濃密な水蒸気が屋上全体を包み込み、一メートル先すら確認できない白い闇が訪れる。
「なんですかこれ!?」
「水蒸気爆発ッ!」
屋上に貯まった水が高温をまとったムツキに触れたことで、一度に大量の水蒸気が発生、急激に体積が増えた水が周囲の気体を押しのけることで疑似的な爆発が発生したのだ。

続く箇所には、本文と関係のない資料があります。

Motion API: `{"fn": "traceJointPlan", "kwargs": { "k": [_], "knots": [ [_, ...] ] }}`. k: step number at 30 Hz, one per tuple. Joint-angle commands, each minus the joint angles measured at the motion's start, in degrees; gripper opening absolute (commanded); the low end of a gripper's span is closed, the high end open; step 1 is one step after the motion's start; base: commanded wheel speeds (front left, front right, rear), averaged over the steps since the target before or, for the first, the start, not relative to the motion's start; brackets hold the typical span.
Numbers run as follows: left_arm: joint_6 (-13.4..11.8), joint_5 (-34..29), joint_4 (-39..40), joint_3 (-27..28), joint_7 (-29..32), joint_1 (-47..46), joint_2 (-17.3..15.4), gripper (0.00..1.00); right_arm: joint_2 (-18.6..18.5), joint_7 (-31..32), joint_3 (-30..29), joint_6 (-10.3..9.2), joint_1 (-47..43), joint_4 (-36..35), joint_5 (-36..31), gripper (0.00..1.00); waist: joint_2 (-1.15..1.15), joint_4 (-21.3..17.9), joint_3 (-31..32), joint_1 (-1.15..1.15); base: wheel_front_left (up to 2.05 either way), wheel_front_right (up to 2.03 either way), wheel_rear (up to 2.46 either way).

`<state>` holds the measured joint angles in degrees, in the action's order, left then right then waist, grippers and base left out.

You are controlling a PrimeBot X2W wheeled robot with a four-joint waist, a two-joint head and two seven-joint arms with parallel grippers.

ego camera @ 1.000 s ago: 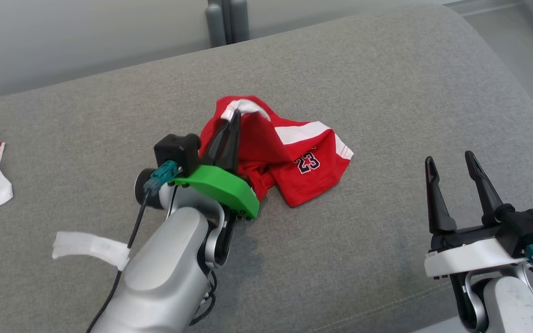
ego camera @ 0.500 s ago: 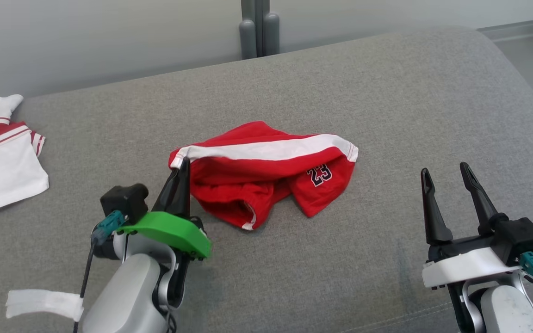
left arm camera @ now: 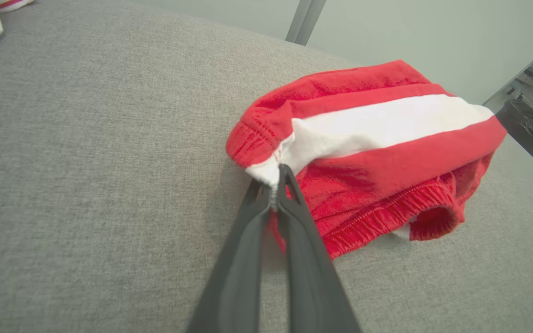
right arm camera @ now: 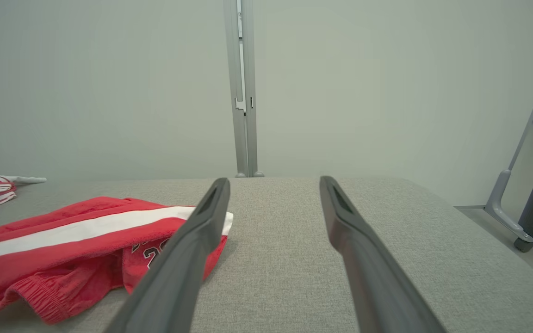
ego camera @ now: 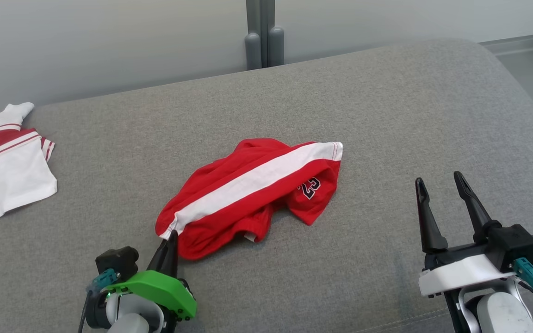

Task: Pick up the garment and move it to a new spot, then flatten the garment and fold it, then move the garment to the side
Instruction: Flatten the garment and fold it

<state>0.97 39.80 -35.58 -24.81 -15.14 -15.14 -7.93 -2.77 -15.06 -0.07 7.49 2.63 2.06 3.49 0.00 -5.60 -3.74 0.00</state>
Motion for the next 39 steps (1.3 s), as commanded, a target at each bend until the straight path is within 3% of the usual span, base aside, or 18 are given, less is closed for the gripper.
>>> {"fn": "traceJointPlan", "kwargs": {
  "k": [1,7,19,20,21,22,23,29,39],
  "knots": [
    [0.6,0.2,-1.0,0.8,0.0,0.7,0.3,0.0,-0.2,-0.2,0.1,0.0,-0.4,0.2,-0.1,1.0,0.0,-0.1,0.0,0.0,0.0,0.0,0.0],
    [2.3,-0.8,-4.5,4.3,0.0,0.8,0.4,0.01,-0.2,-0.2,0.2,0.0,0.1,0.5,-0.2,1.0,0.0,-0.6,0.1,0.0,0.0,0.0,0.0],
    [3.8,-5.2,-10.6,6.9,0.0,-1.3,0.5,0.22,-0.2,-0.2,0.0,0.0,-0.2,1.1,0.1,1.0,0.0,-0.6,1.1,0.0,0.0,0.0,0.0],
    [3.8,-5.7,-10.8,7.2,0.0,-1.4,0.5,0.29,-0.2,-0.2,0.1,0.0,-0.2,1.2,0.1,1.0,0.0,-0.5,1.2,0.0,0.0,0.0,0.0],
    [3.8,-6.1,-10.8,7.7,0.0,-1.5,0.6,0.48,-0.2,-0.2,0.0,0.0,-0.2,1.2,0.1,1.0,0.0,-0.5,1.3,0.0,0.0,0.0,0.0],
    [3.8,-6.6,-10.5,8.1,0.0,-1.6,0.7,0.94,-0.2,-0.2,0.0,0.0,-0.3,1.2,0.1,1.0,0.0,-0.5,1.5,0.0,0.0,0.0,0.0],
    [3.9,-6.9,-10.4,8.6,0.0,-1.4,0.8,1.0,-0.2,-0.2,0.0,0.0,-0.3,1.3,0.0,1.0,0.0,-0.4,1.6,0.0,0.0,0.0,0.0],
    [3.1,-11.5,-7.1,10.9,0.0,0.9,0.9,1.0,-0.2,-0.2,-0.5,0.0,-1.2,1.2,-0.1,1.0,0.0,0.1,2.8,0.0,0.0,0.0,0.0],
    [1.6,-20.4,6.2,15.8,0.0,5.9,2.9,1.0,-0.2,-0.2,-2.3,0.0,-1.4,0.8,-0.8,1.0,0.0,2.0,4.5,0.0,0.0,0.0,0.0]
  ]
}}
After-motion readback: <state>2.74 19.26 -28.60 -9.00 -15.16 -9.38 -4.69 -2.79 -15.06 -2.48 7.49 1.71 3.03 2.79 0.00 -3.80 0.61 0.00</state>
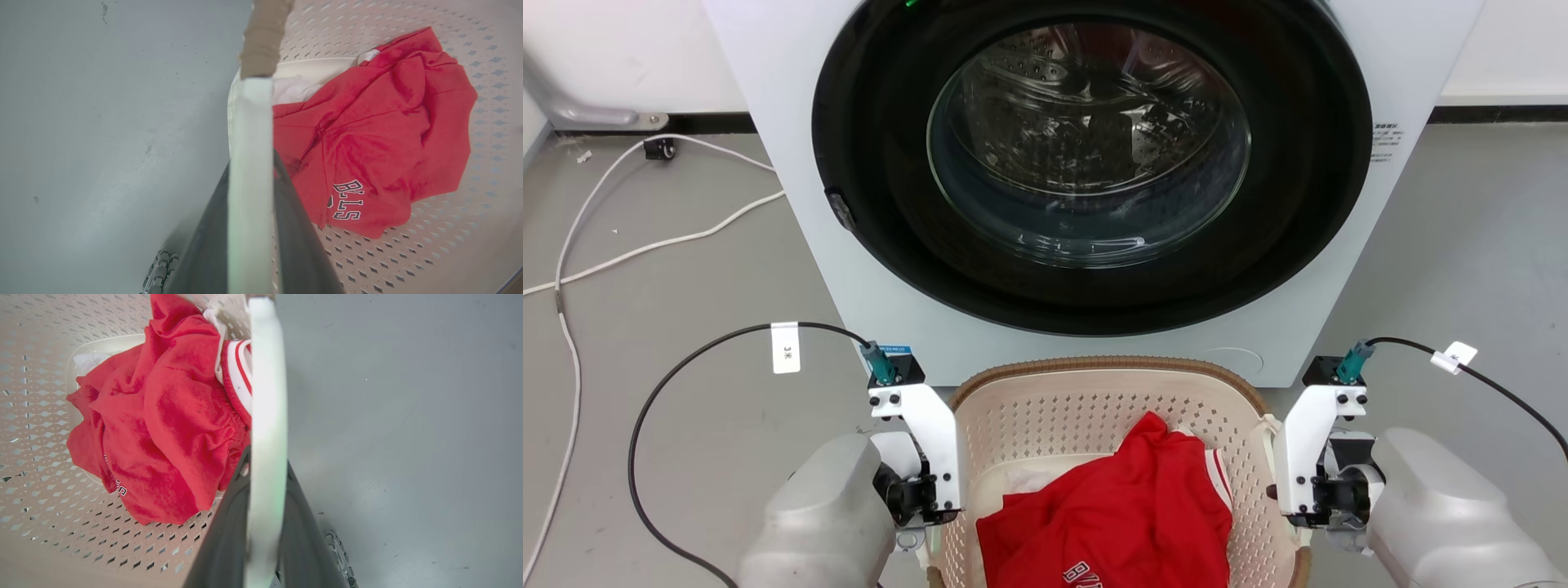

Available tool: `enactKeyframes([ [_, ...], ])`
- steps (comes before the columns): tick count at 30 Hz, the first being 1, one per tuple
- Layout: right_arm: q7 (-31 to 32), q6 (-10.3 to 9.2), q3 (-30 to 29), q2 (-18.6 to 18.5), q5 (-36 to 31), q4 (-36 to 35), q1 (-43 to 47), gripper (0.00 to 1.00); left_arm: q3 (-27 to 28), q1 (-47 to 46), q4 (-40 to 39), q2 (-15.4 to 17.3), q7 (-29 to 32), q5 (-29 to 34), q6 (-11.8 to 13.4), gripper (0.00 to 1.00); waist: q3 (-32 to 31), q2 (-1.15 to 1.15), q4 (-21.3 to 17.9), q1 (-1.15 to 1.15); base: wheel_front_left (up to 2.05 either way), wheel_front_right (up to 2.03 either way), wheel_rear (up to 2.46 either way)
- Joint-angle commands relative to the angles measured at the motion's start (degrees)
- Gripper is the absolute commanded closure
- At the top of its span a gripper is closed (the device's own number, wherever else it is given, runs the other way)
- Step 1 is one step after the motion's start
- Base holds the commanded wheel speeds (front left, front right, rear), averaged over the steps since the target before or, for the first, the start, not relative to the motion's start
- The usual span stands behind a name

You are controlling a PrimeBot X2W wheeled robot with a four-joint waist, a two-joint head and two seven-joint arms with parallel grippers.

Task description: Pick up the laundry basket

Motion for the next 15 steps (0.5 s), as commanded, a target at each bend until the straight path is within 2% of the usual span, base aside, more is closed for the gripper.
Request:
enactKeyframes([
  [1,0.08,0.18,0.49,1.2,0.28,-0.21,0.66,1.0,-0.25,0.58,-0.66,-1.22,-0.2,-0.72,-0.74,1.0,-0.56,0.0,-0.02,0.01,0.0,0.0,0.0],
  [15,0.88,0.19,1.54,1.56,0.76,-0.1,0.89,1.0,-1.5,0.97,-0.88,-0.94,-0.49,-1.95,-0.75,1.0,-0.81,0.0,0.04,0.01,0.0,0.0,0.0],
])
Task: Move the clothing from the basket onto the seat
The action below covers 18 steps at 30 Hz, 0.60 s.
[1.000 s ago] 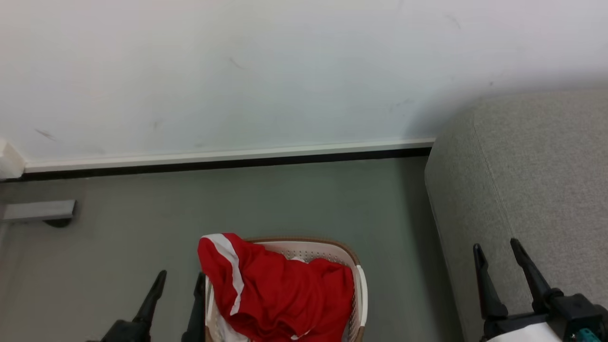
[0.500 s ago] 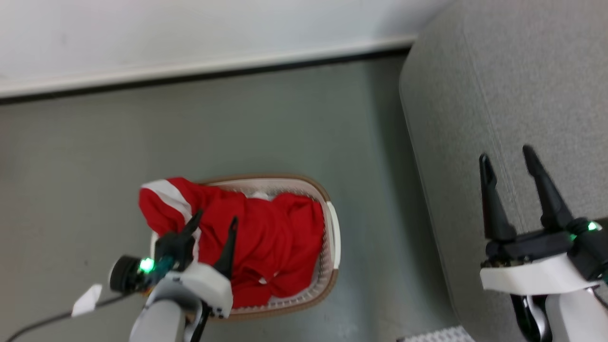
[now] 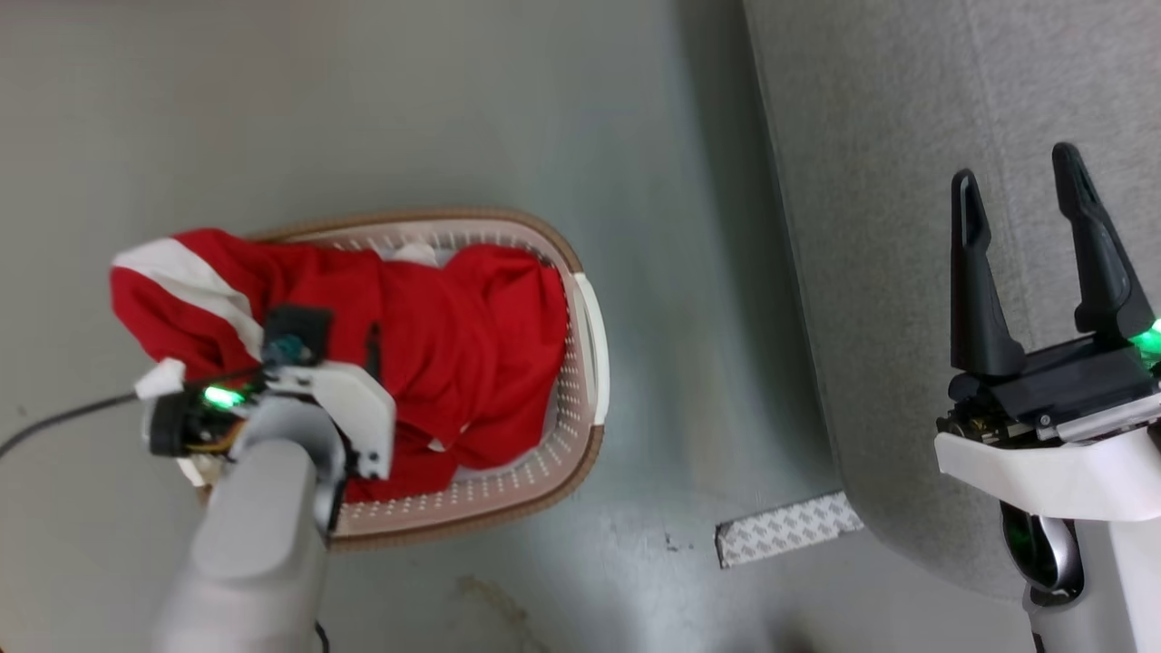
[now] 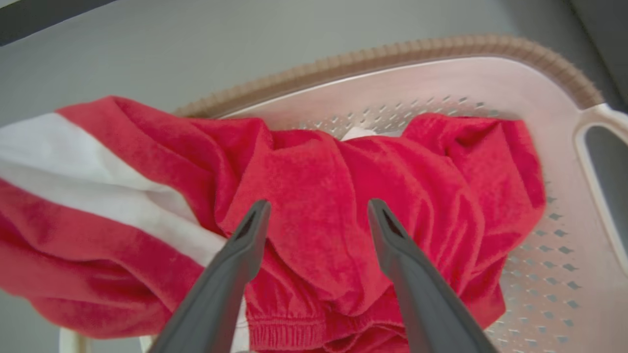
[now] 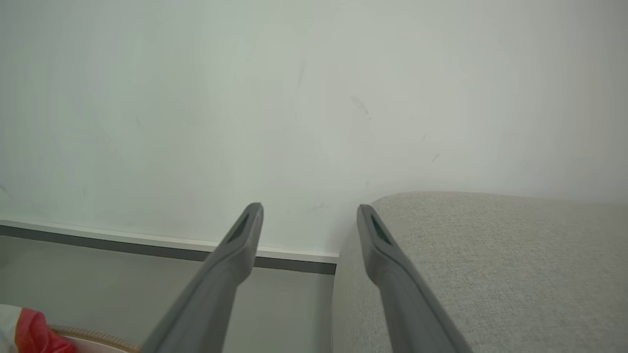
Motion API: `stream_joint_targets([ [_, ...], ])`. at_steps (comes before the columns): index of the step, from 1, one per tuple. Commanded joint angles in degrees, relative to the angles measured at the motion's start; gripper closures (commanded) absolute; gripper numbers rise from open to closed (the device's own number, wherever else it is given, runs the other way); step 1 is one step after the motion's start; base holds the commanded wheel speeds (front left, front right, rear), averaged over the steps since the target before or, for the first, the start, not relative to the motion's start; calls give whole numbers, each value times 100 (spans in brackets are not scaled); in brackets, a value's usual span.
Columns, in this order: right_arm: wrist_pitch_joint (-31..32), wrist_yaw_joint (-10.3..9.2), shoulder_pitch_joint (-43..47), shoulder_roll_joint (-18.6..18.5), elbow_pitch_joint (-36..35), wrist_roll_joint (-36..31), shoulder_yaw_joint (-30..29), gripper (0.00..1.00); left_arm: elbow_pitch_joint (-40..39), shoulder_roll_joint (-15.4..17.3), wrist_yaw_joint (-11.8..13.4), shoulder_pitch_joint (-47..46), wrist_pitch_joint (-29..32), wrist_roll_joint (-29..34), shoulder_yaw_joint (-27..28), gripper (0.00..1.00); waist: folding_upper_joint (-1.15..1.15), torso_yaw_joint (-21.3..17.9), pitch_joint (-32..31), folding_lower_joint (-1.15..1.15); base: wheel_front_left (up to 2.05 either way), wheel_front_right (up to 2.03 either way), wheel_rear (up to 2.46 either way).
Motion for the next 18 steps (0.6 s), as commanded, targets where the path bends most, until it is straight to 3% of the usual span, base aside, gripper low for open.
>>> stream_joint_targets([
  [1, 2, -12, -111, -8, -59, -19, 6, 0, 72, 64, 74, -136, 12, 40, 27, 0, 0, -65, 227, -2, 0, 0, 0],
  [5, 2, -12, -166, -7, -183, -3, 70, 0, 327, 209, 258, -426, 16, 123, 5, 0, 0, -46, 348, -2, 0, 0, 0],
  [12, 3, -12, -179, 20, -270, 52, 134, 0, 498, 293, 369, -840, -44, 201, -133, 0, 0, 8, 445, -2, 0, 0, 0],
  [18, 2, -12, -240, 69, -284, 145, 238, 0, 716, 421, 287, -1047, 207, 225, -225, 0, 0, -48, 572, -2, 0, 0, 0],
])
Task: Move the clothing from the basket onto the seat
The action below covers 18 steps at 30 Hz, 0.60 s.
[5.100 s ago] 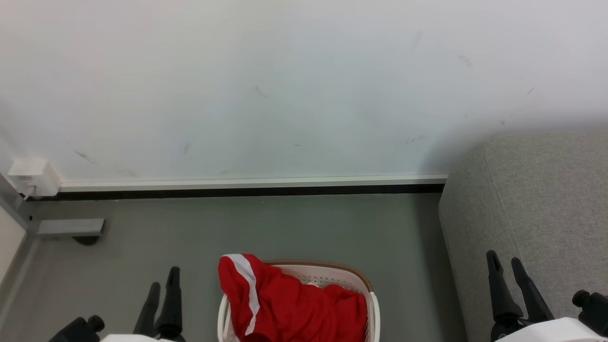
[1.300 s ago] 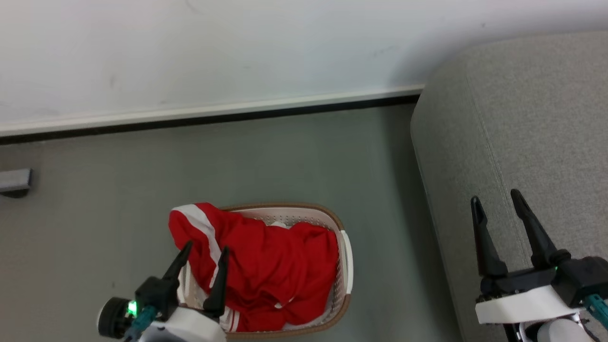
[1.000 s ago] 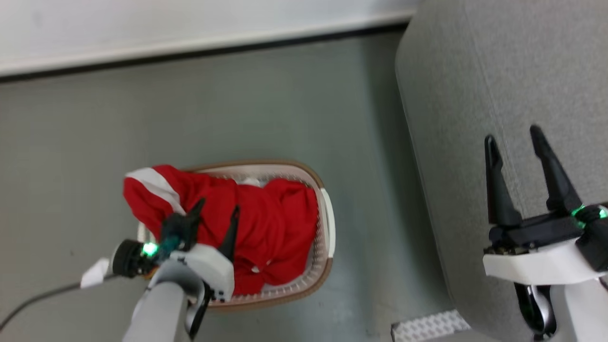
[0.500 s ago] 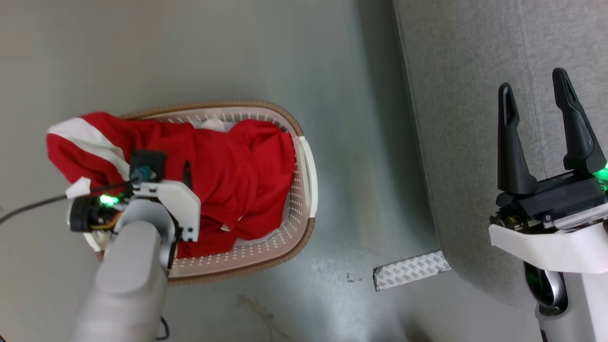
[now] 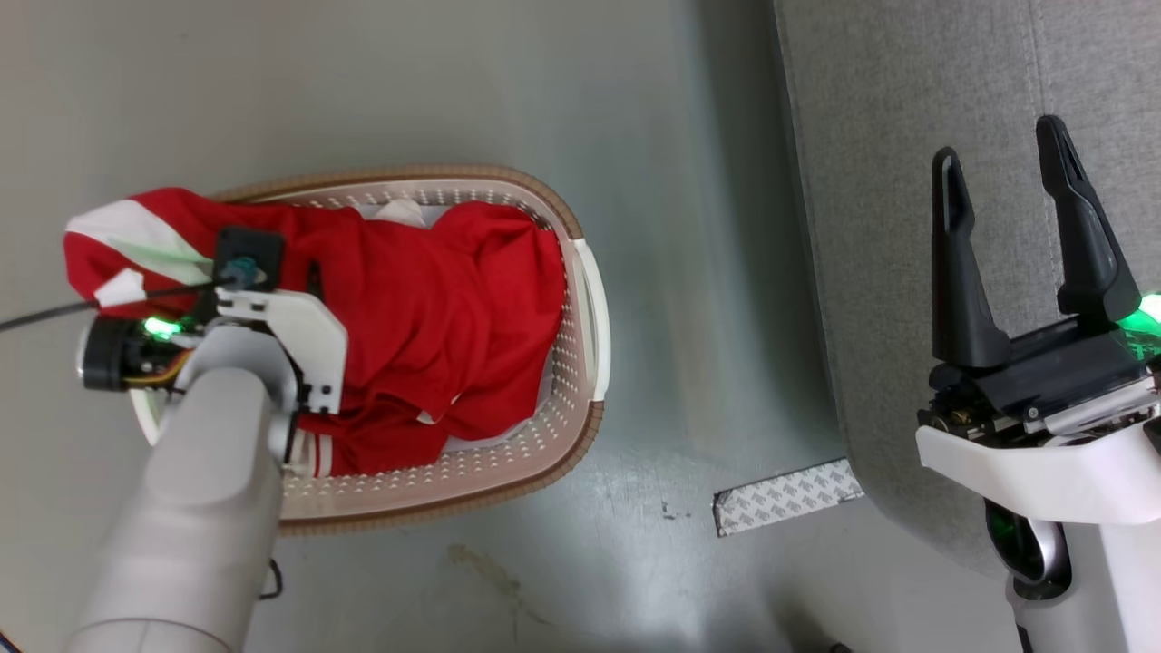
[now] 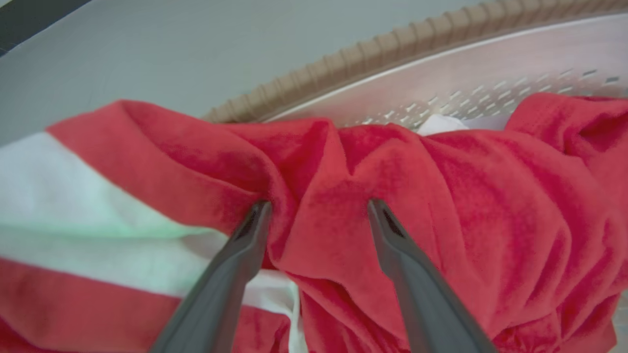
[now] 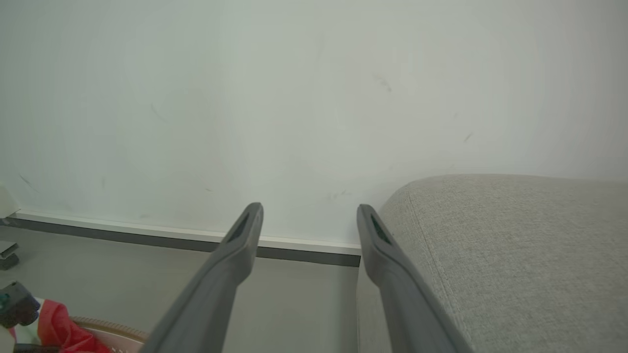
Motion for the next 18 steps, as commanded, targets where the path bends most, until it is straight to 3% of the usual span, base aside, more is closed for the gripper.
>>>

やられた、私のレーザーはこんな濃密な水蒸気の中では威力が激しく減衰してしまう。
白い煙が晴れたあと、ピンピンしているムツキと由香の姿が見えてくる。
「ミスったわ、高位の炎使いがいたようね」
ムツキと呼ばれる焼き鳥、アヌンナキに仕えているだけあってタダ者ではないらしい。
「一分経ちましたね――ムツキ、撤退しましょう」
「あいつのことはいいのか?」
「致し方ありません。あとは、弓使いさんにお願いしましょう」
由香は飛行魔法を使い、ムツキと共に宙に浮かび上がる。
「逃がすと思っているの!?」
「思ってますよ。そこに倒れてる天原君、ほっといてもいいんですか?」
「お前が言うな!」
由香が地面に倒れたお兄ちゃんを指さすのを見て、私は地面に転がっていたコンクリートの欠片を投げつけた。
由香はコンクリートの欠片をヒョイっとかわすと、空の彼方に飛び去ってしまった。
初めての戦闘シーンです。
作者の性格だと思うんですが、魔法の仕様がいちいち理屈っぽいです。